The former Deputy Children's Commissioner for England has warned that child sex abuse in the UK is so widespread that there is 'not enough land' to build all the prisons needed to incarcerate offenders.

Sue Berelowitz, who has been under fire after she received a six-figure payoff and was then promptly rehired as a £1,000 a-day consultant, made the claim while speaking at the Hay Literary Festival yesterday.

Mrs Berelowitz, who is currently chairing the government's inquiry into child sex abuse said the public will be 'shocked by the sheer scale of the problem' when she releases her report in November.

She said that if the Crown Prosecution Service were to prosecute every paedophile there would not be enough land to build the prisons needed.

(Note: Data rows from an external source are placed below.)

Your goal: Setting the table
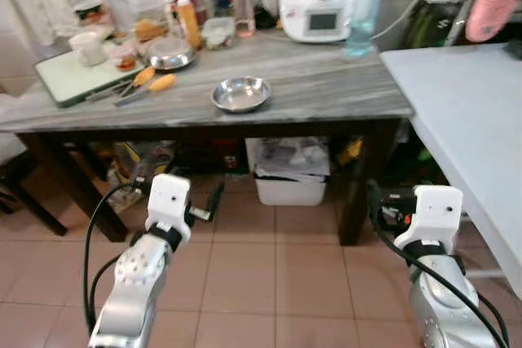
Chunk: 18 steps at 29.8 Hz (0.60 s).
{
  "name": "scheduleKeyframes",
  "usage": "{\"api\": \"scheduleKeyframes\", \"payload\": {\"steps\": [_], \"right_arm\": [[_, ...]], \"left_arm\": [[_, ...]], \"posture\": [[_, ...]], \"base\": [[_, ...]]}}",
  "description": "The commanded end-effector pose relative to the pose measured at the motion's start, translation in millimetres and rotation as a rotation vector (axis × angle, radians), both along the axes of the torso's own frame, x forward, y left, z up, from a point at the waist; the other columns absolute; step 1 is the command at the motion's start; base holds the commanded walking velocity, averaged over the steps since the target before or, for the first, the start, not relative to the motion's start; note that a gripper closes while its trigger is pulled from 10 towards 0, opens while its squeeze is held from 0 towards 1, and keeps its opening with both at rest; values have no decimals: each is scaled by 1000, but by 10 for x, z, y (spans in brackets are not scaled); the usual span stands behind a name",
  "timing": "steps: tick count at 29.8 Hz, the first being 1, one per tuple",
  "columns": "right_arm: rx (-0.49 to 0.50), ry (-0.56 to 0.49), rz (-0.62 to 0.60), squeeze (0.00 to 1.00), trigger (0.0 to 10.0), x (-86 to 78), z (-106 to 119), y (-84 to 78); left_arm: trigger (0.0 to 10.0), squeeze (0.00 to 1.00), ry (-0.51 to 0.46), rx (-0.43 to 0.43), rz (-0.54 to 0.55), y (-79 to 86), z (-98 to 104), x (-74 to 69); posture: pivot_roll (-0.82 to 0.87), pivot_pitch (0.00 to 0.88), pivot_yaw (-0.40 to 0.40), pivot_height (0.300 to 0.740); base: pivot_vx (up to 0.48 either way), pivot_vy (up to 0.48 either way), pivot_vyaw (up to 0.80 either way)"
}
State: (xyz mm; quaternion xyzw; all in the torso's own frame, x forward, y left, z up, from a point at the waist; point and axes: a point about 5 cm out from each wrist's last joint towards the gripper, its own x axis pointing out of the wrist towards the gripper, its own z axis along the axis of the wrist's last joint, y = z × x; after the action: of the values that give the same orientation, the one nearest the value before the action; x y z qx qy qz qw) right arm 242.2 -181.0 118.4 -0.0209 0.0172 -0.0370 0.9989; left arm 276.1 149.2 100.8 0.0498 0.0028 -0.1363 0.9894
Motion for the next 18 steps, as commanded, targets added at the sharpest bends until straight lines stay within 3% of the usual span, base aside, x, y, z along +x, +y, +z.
{"api": "scheduleKeyframes", "payload": {"steps": [1, 13, 18], "right_arm": [[-5, -36, 11, 0, 10000, 7, 88, 35], [1, -24, -1, 0, 10000, -6, 70, 34], [5, -19, 4, 0, 10000, -9, 69, 38]], "left_arm": [[10000, 0, -4, 9, -12, -22, 2, 20], [10000, 0, -9, -5, -31, -42, 4, 47], [10000, 0, -8, -7, -32, -43, 3, 40]], "posture": [[-123, 0, 83, 740], [-121, 3, 88, 740], [-120, 9, 88, 740]], "base": [[0, 0, 0], [0, 0, 0], [0, -296, -165]]}}
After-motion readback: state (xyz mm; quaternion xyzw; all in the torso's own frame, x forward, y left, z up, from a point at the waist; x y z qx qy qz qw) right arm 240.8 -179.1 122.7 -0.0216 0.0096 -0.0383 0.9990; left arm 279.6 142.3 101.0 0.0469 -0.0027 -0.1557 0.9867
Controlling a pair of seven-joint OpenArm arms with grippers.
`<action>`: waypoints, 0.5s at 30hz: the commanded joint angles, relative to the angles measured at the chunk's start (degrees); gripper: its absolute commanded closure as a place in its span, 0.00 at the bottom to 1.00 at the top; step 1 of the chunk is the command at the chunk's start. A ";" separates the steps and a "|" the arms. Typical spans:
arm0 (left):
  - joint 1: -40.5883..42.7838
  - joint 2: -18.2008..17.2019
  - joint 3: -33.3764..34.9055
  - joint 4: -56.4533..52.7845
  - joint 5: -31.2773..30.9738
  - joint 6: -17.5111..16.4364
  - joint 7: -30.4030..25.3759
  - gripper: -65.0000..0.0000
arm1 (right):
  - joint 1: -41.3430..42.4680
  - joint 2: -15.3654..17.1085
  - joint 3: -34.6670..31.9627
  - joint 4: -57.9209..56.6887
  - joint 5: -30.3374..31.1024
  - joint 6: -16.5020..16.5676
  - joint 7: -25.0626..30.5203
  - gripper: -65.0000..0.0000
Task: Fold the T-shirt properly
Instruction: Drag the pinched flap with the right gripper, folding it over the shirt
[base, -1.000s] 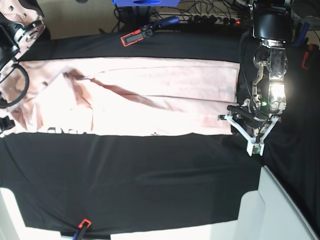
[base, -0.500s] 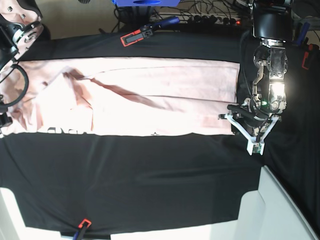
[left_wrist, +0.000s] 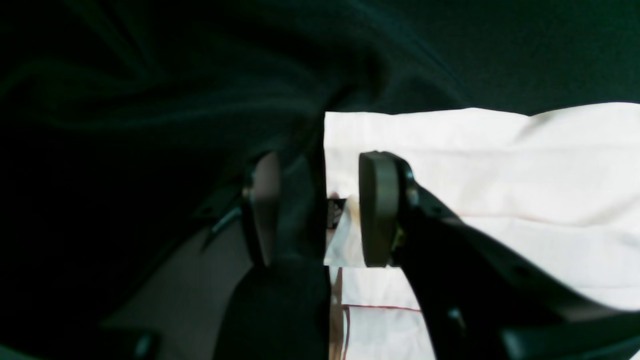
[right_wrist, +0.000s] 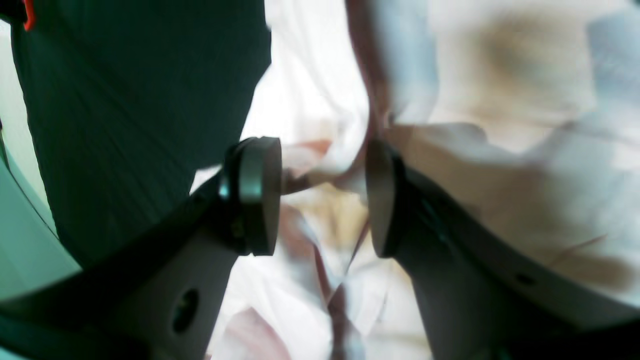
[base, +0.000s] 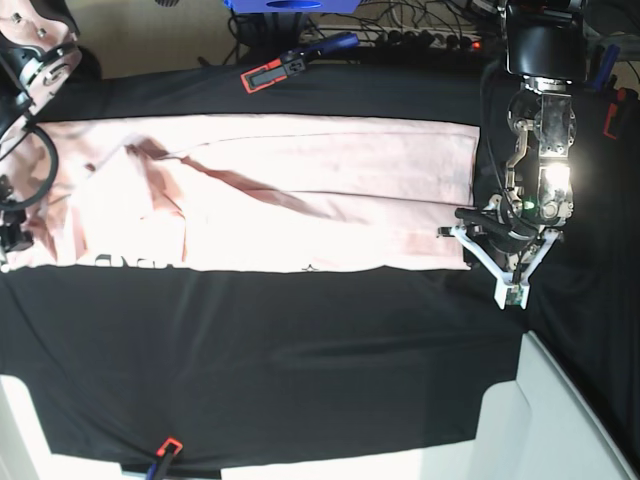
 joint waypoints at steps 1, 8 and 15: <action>-0.74 -0.58 -0.27 0.85 0.11 0.13 -0.99 0.60 | 1.01 1.09 0.04 0.93 0.89 0.61 0.45 0.62; -0.74 -0.58 -0.27 0.85 0.11 0.13 -0.99 0.60 | 1.01 1.09 0.04 0.85 0.97 0.70 0.27 1.00; -0.65 -0.58 -0.27 0.85 0.11 0.13 -0.99 0.60 | 1.01 2.32 0.04 0.58 0.71 0.70 0.62 1.00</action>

Speaking to Jon Snow with Camila Batmanghelidjh and Helena Kennedy during a talk on child sex abuse last night, she blamed the prevalence of pornography for the growth of an increasingly sexualised society.

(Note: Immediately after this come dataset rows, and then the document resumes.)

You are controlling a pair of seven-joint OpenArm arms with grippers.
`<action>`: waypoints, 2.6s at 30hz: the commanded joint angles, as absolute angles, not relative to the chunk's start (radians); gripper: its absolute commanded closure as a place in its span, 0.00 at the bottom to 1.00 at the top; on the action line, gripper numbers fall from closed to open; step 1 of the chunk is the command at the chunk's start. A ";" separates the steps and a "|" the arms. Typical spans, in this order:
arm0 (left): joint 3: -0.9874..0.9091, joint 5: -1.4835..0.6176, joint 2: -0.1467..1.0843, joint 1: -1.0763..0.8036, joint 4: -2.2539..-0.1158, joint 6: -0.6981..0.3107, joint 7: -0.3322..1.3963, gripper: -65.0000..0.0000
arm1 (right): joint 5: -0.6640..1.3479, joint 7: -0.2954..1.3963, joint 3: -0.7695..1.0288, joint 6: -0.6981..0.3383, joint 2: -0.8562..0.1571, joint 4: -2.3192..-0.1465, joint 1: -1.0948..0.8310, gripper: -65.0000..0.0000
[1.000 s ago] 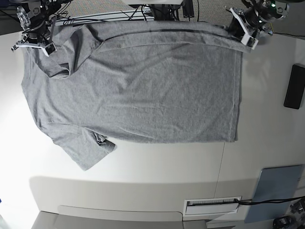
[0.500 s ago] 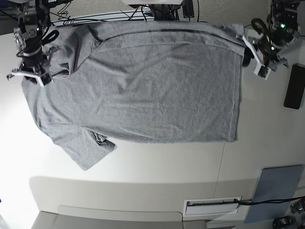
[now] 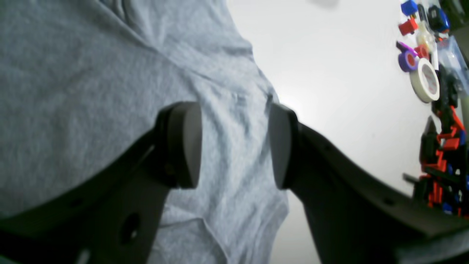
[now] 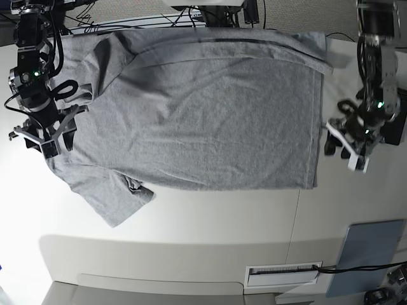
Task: Fold the T-shirt properly
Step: 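Move both grippers to the opposite side edge and grasp it, then lift the grasped edge and fold it over onto the first fold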
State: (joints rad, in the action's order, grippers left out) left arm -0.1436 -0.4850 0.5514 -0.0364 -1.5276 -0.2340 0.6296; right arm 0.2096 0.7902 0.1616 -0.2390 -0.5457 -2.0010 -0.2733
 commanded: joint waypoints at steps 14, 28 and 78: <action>-0.016 -0.376 0.421 0.509 -0.909 -0.206 0.588 0.55 | 0.208 0.820 0.171 -0.234 -0.565 -2.014 -0.247 0.55; -0.016 -0.400 0.398 0.522 -0.739 -0.378 0.573 0.55 | 0.209 0.827 0.171 -0.234 -0.565 -2.014 -0.247 0.55; -0.016 -0.332 0.374 0.501 -0.739 -0.390 0.558 1.00 | 0.084 0.495 -0.373 -0.320 -0.393 -0.441 0.817 0.55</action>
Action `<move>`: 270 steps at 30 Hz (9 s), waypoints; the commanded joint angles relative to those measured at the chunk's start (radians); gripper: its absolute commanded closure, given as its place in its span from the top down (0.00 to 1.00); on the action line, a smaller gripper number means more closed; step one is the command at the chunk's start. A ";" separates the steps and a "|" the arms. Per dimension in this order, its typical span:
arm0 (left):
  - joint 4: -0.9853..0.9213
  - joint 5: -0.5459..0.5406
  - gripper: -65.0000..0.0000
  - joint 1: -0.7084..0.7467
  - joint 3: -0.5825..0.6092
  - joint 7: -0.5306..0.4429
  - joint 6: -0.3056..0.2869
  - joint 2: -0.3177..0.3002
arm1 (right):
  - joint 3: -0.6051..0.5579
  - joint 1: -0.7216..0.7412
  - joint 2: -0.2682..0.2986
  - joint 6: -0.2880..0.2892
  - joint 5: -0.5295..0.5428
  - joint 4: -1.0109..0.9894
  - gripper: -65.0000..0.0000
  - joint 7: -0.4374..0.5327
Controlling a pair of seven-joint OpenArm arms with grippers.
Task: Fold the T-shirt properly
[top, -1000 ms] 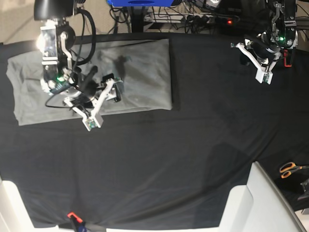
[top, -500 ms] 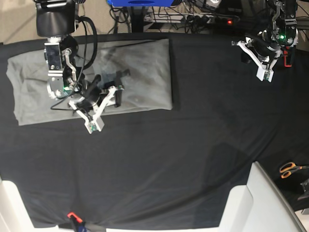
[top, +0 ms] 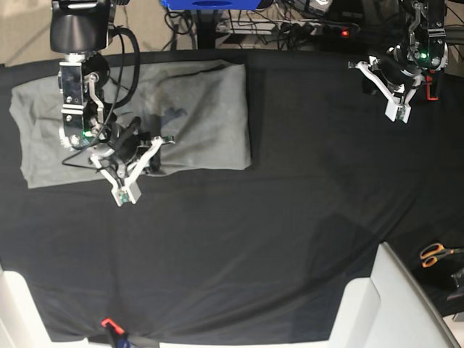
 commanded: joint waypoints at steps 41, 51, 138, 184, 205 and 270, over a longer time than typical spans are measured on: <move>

Mrs Berelowitz said: 'We live in a highly sexualised world in which for the most part it is considered quite acceptable [for men] to do as they want with females, and too many females think that is something they must comply with because they think it is a part of growing up

'Child porn and the proliferation of indecent images of children, and all the stuff we are seeing on social media which is undoubtedly having an impact on young people growing up and their impressions of sex and sexuality.'

She added: 'If the CPS were to prosecute everyone we would need a rolling prison programme. I would say there probably isn't the land to build enough prisons,' The Telegraph reports.

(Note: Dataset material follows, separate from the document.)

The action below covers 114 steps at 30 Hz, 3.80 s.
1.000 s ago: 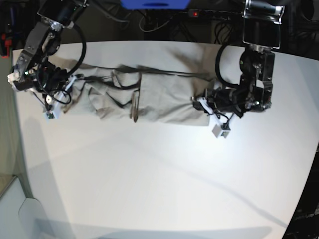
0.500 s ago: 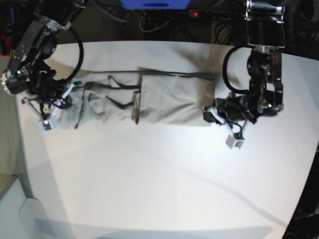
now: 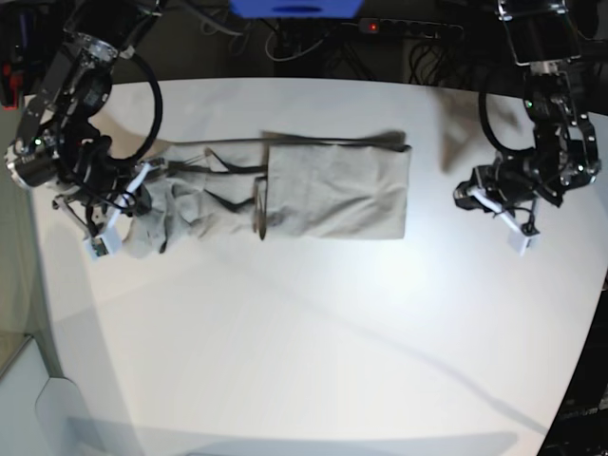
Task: Layout the t-shirt on the table in an organized manner, then fold the t-shirt properly
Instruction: 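Lift the shirt end with the right gripper toward the left gripper, then fold the held shirt end with the right gripper over the folded stack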
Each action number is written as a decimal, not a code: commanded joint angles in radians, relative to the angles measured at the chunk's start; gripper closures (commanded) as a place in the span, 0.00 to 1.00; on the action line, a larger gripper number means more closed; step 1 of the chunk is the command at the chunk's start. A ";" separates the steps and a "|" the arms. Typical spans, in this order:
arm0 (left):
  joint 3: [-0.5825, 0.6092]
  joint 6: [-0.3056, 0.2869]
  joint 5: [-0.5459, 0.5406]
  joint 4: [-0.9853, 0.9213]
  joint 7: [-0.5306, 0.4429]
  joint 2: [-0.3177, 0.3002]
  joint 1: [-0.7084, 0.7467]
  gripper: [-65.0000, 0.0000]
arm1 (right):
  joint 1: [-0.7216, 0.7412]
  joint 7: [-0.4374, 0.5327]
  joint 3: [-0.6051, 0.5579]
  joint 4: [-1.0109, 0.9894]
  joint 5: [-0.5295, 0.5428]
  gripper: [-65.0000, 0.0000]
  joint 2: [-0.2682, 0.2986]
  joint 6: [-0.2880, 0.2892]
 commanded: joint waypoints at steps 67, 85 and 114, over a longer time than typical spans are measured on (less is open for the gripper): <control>0.086 -0.003 0.377 -0.113 -0.076 0.261 -0.130 0.99 | 0.062 0.170 -0.526 -0.148 0.430 1.00 -0.071 0.006; -0.098 -0.005 0.377 0.063 0.028 0.196 -0.069 0.99 | 0.136 0.287 -0.675 -0.303 0.430 1.00 -0.071 0.006; -0.494 -0.006 0.127 0.257 0.073 0.049 0.224 0.99 | 0.185 0.456 -0.848 -0.397 0.436 0.53 -0.081 0.006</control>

Mrs Berelowitz, who failed to speak out about sexual abuse by British Pakistani gangs, took voluntary redundancy from her £99,333-a-year post on April 30, receiving a pay-off worth £134,000.

But the next day she was hired as a consultant leading an inquiry into child abuse in the family - which she had been in charge of in her old role since last July.

The 61-year-old is paid £960 a day, working up to nine days a month - so she earns almost as much as before, but for less work.

Simon Danczuk, Labour MP for Rochdale, where some of the grooming gangs operated, said the redundancy pay-off was 'disgraceful'.

Mrs Berelowitz's report, to be published in November, follows abuse scandals in areas including Rotherham, where it was reported that 1,400 children were abused between 1997 and 2013.

Speaking last night Mrs Berelowitz also claimed that the covering up of child sex abuse is still happening in local authorities and police stations across the country - but added that the bigger problem is taking place in children's homes.

Mrs Berelowitz is considered a controversial figure because her 2012 report in the wake of high-profile abuse cases in Rochdale and Rotherham denied there was a growing number of Asian grooming gangs.

Despite finding that more than a quarter of perpetrators known to the authorities were Asian, Mrs Berelowitz said there was no evidence to conclude that there was a particular issue with Asian gangs.